[Python-Dev] bug in urlparse

Tue Sep 6 13:51:24 CEST 2005

jepler at unpythonic.net wrote in news:20050904233804.GA2731 at unpythonic.net:

> According to RFC 2396[1] section 5.2:
> 
>       g) If the resulting buffer string still begins with one or more
>          complete path segments of "..", then the reference is
>          considered to be in error.  Implementations may handle this
>          error by retaining these components in the resolved path (i.e.,
>          treating them as part of the final URI), by removing them from
>          the resolved path (i.e., discarding relative levels above the
>          root), or by avoiding traversal of the reference.
> 
> If I read this right, it explicitly allows the urlparse.urljoin behavior
> ("handle this error by retaining these components in the resolved path").
> 

Yes, the urljoin behaviour is explicitly allowed, however it is not the 
most commonly implemented permitted behaviour.

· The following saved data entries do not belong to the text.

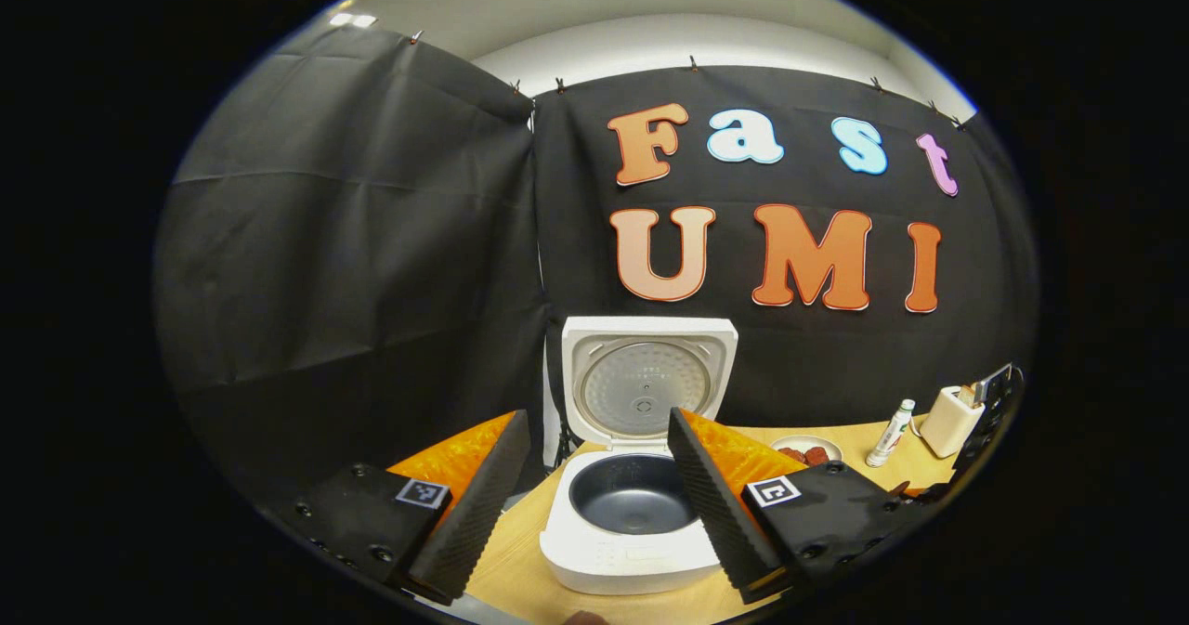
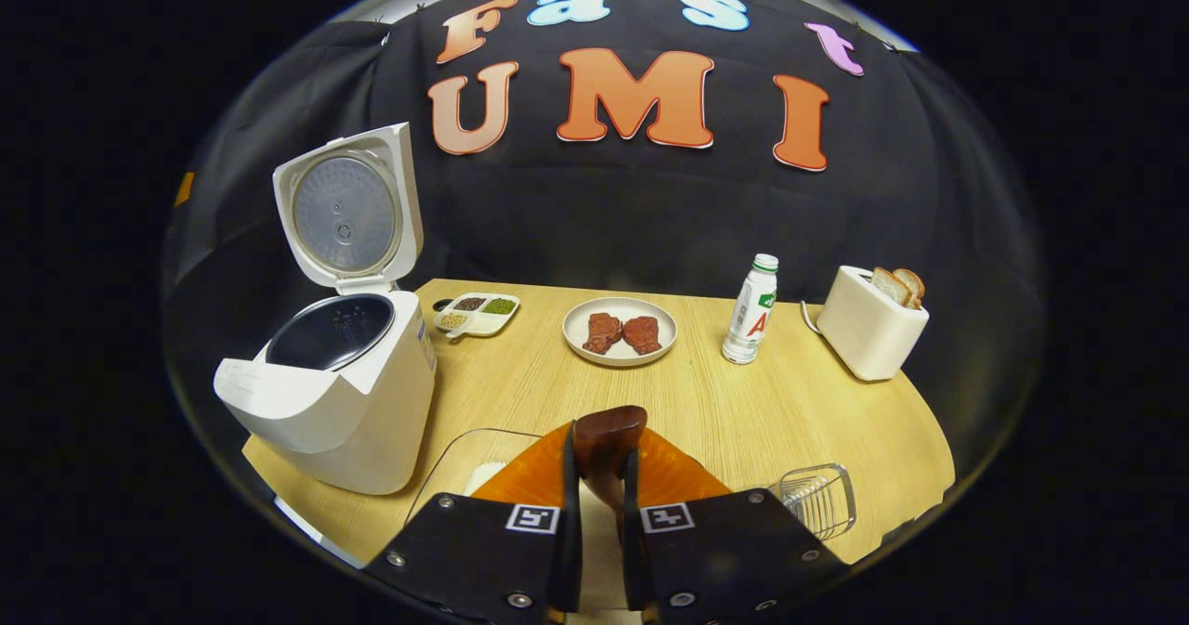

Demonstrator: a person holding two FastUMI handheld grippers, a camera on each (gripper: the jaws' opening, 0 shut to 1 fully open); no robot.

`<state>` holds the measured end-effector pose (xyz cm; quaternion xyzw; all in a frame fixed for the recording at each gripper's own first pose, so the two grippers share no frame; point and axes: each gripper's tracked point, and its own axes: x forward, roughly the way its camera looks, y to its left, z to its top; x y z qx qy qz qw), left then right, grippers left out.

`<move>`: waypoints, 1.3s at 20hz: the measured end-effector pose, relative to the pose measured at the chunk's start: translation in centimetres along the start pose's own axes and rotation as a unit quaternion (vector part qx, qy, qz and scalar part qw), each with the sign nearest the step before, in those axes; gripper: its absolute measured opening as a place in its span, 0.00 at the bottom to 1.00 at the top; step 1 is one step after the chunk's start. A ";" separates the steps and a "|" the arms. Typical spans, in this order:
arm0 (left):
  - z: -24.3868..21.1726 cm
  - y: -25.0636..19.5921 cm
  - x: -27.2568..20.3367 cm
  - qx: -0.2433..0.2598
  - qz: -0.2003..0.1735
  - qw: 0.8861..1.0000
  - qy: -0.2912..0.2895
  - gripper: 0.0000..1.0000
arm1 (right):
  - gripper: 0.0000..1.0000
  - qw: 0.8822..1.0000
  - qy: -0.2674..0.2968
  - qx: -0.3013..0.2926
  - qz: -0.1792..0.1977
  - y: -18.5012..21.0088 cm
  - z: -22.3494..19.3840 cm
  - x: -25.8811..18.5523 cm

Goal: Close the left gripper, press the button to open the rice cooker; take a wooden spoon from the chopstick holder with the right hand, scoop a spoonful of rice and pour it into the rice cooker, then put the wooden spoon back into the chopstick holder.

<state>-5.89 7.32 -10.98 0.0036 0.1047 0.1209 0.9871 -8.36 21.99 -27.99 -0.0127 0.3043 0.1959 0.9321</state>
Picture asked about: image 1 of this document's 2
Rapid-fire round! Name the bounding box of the black backdrop cloth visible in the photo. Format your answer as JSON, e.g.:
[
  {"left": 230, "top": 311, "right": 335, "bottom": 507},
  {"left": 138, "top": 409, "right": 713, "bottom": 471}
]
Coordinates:
[{"left": 153, "top": 26, "right": 1039, "bottom": 514}]

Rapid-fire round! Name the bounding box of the white bottle with green label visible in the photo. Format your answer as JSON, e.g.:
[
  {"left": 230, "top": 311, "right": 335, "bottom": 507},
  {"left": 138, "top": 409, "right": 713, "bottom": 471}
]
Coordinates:
[{"left": 866, "top": 399, "right": 916, "bottom": 468}]

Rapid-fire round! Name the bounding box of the white rice cooker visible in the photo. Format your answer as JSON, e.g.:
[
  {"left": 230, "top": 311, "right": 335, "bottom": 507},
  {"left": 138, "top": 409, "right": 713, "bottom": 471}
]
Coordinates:
[{"left": 539, "top": 316, "right": 739, "bottom": 596}]

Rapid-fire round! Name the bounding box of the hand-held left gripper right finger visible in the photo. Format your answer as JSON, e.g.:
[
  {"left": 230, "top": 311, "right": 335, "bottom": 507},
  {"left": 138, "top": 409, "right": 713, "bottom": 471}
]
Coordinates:
[{"left": 667, "top": 407, "right": 916, "bottom": 605}]

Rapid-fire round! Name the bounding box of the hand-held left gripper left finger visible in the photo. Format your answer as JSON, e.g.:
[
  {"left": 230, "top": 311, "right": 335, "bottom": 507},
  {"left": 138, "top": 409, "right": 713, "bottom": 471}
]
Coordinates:
[{"left": 269, "top": 410, "right": 532, "bottom": 607}]

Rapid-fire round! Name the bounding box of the white toaster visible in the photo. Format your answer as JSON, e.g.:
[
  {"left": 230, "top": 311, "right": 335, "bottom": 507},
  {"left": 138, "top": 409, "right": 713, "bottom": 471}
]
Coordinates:
[{"left": 920, "top": 385, "right": 986, "bottom": 459}]

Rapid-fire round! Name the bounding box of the white round plate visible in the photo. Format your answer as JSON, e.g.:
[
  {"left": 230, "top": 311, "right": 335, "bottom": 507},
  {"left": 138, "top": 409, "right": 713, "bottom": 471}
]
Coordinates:
[{"left": 769, "top": 435, "right": 844, "bottom": 468}]

Both IE and Mozilla/Firefox 
handle this error by stripping the spurious .. elements from the front of 
the path. Apache, and I hope other web servers, work by the third permitted 
method, i.e. rejecting requests to these invalid urls.

The net effect of this is that on some sites using a Python spider (e.g. 
webchecker.py) will produce a large number of error messages for links 
which browsers will actually resolve successfully. (At least that's when I 
first noticed this particular problem). Depending on your reasons for 
spidering a site this can be either a good thing or an annoyance.